Yes, I can see that is how it worked for you.
But it won't work like that for everybody. And if you get to put across your view, he gets to put across his. Which in very many cases will be she was too lazy/fat/didn't give me enough sex/tired/whatever.
I appreciate we are all different but the discussion about infidelity has never happened like that for me.
I've discussed infidelity with my DCs, without it ever being about anyone else's character. We have acknowledged that if you fall in love with someone else, or have sex with someone else when you are married, then you are breaking the promises that you made when you got married. We've also acknowledged that there are lots of other ways that people break the promises that they make when they get married too!
I've told them both that I am not a mind reader & I can't see inside their father's head and that all I know is that he fell in love with someone else. I've explained that I don't know exactly why he made the choices that he did & I've explained that knowing why won't change anything. I accepted that he fell in love with someone else, even though I was very upset & angry that this happened & that mean't that I didn't want to be with him anymore, so we got divorced. No character assassination anywhere! ;-)
I disagree PostBellum.
Asking parents to discuss the infidelity invites the cheater to list all the things that are "wrong" with the other partner and to be blunt it will turn into character assassination.
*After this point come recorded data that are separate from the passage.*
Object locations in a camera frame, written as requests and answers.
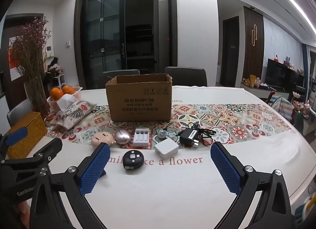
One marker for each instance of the person's left hand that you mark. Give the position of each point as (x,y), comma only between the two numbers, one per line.
(23,213)

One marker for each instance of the white battery charger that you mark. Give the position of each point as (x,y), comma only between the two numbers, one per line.
(141,142)

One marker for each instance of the silver refrigerator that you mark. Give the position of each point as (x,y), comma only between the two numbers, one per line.
(160,33)

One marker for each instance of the white television cabinet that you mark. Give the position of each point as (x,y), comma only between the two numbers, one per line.
(261,90)

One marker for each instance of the small yellow box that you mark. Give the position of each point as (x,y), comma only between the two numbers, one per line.
(252,80)

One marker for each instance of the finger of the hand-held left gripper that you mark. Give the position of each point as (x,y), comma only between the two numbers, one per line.
(47,150)
(16,136)

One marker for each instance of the gold wall ornament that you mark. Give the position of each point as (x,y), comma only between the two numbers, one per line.
(254,35)

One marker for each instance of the brown cardboard box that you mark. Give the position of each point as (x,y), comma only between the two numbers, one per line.
(138,100)

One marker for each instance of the floral fabric tissue box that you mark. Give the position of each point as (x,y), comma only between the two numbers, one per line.
(74,114)

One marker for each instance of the glass vase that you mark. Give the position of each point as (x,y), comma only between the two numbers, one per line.
(37,95)

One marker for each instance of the white fruit basket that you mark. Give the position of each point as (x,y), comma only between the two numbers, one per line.
(53,103)

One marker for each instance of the white cube charger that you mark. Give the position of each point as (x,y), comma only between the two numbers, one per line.
(166,148)

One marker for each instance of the orange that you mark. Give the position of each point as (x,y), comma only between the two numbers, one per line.
(68,89)
(56,93)

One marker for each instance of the grey dining chair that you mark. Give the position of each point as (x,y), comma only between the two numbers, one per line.
(185,75)
(121,75)
(17,112)

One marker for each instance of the black television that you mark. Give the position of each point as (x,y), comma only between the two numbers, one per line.
(281,74)

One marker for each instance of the dark interior door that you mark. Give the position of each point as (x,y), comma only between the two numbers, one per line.
(230,51)

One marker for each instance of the silver egg-shaped mouse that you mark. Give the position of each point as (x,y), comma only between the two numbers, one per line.
(122,136)

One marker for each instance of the white wall intercom panel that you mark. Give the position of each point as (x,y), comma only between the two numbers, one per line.
(49,48)

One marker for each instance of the chair with striped cloth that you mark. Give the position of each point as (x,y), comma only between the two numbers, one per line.
(280,105)

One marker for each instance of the white lotus ornament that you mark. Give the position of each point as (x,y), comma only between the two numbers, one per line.
(297,95)

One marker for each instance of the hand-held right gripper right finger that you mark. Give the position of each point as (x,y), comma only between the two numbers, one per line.
(226,167)

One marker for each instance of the white shelf rack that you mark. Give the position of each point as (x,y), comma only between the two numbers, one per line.
(58,75)

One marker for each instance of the sliding glass door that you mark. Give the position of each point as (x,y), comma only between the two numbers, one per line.
(103,33)

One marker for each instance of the wooden slat wall panel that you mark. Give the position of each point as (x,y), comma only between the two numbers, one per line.
(246,53)

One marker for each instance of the yellow woven box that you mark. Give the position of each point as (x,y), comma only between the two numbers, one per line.
(26,135)

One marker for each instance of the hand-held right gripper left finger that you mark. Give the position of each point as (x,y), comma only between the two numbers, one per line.
(95,169)

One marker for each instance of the dried pink flower bunch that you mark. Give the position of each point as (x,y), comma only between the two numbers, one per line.
(29,51)

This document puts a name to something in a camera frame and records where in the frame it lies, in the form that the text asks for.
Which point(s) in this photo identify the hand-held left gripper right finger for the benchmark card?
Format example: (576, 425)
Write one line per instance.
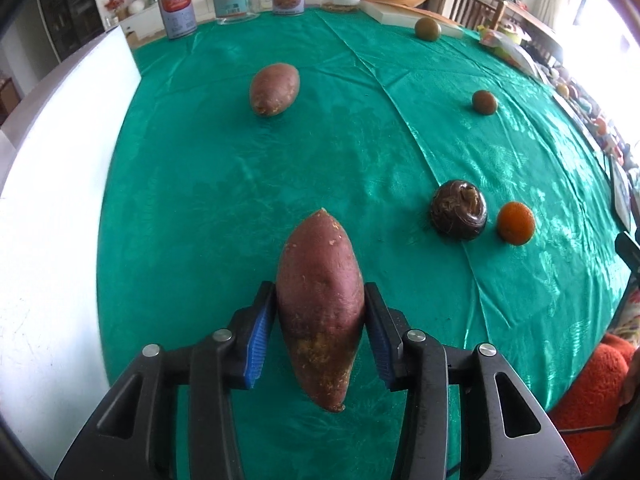
(380, 345)

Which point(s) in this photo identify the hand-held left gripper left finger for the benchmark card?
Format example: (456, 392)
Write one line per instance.
(257, 340)

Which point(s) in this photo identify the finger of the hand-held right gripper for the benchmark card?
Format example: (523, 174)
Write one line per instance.
(627, 252)

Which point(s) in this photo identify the long pointed sweet potato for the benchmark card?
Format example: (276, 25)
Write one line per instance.
(320, 310)

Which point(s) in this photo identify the small orange tangerine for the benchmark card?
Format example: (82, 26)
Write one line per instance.
(515, 222)

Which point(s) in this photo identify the dark brown water chestnut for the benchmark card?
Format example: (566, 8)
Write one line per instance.
(458, 208)

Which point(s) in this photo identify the small reddish brown fruit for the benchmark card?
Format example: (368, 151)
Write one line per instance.
(484, 102)

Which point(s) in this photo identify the white foam box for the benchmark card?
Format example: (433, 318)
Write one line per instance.
(50, 210)

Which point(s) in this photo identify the oval sweet potato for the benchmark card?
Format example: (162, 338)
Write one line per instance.
(274, 89)

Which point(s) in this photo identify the olive brown round pear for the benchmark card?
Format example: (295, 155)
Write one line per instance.
(427, 29)

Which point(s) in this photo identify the black smartphone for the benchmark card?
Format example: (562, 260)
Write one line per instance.
(622, 195)

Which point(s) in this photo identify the pile of assorted small items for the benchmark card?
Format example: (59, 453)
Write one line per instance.
(600, 125)

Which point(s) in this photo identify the red fuzzy clothing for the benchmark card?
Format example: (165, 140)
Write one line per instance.
(595, 385)

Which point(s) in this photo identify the flat grey tablet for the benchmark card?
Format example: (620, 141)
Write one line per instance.
(575, 115)

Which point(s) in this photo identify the green tablecloth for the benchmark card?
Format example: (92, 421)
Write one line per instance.
(200, 185)

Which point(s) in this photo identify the white plastic bag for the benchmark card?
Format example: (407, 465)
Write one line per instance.
(505, 45)

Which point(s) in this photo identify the wooden slatted chair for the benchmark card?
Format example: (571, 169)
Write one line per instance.
(475, 7)

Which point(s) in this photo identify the white foam slab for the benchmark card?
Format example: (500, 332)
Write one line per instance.
(407, 17)

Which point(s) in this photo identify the white television cabinet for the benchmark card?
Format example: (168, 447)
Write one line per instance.
(202, 0)

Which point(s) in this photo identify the white round vase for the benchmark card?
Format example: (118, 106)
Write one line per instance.
(136, 6)

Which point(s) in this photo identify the red flower arrangement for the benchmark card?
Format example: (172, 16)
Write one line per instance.
(115, 2)

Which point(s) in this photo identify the dark glass cabinet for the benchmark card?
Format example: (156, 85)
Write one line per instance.
(70, 5)

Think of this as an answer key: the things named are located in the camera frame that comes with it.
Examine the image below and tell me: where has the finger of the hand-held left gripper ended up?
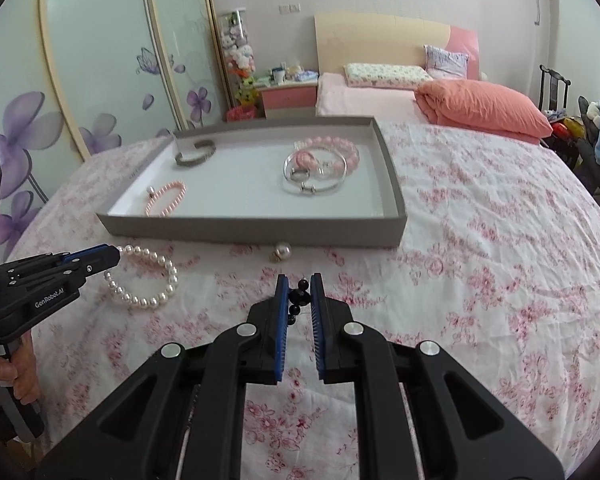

Freddie, even without the infidelity, the break up of a marriage is going to be hard on children.
Even if your ex-H hadn't had an affair, he would probably be still giving his version of the "truth" to your children.
I've never said anything bad about my ex-H to the children & they can see for themselves that he is a selfish man, with a nasty temper who has a tendency to ride roughshod over people's feelings. They can also see that their step-mother (the OW) is brutally selfish & will always put herself first. They've worked all of that out for themselves. The only truth I've told them is that Daddy fell in love with someone else. I haven't really had to adapt it as their age has changed, but they have grown more curious about how I feel about it as they've got older.
I think that the slightly provocative blog post is good. We should think about the impact infidelity has not just on individual marriages but society as a whole. The world has changed and we need to discuss those changes & think about how we deal with them better.
I really wish HQ would reconsider promoting this here.
I have thought a lot about this and here's my view. You get parents like me who told the older ones a sanitised version of the truth AMD the younger ones not much at all.
Six years on, the kids are happy and well adjusted.
Suggesting that in the middle of all the pain and hurt and emotion of the discovery of an affair someone should tell their kids the truth is really not very sensible. I tell my version of the truth. Complete with tears and hurt and all the rest. Their father then tells his version about how I wasn't good enough for this that and the other reason.
How in the name of god is that ever going to be helpful to children ?
And I still think is piffle. And I still think HQ have made the wrong call having this here.
Oh, and I think that both dh and I would say 'don't' about affairs. There is nothing good about either having an affair or being deceived, and the knock on effects for friends and family can be huge.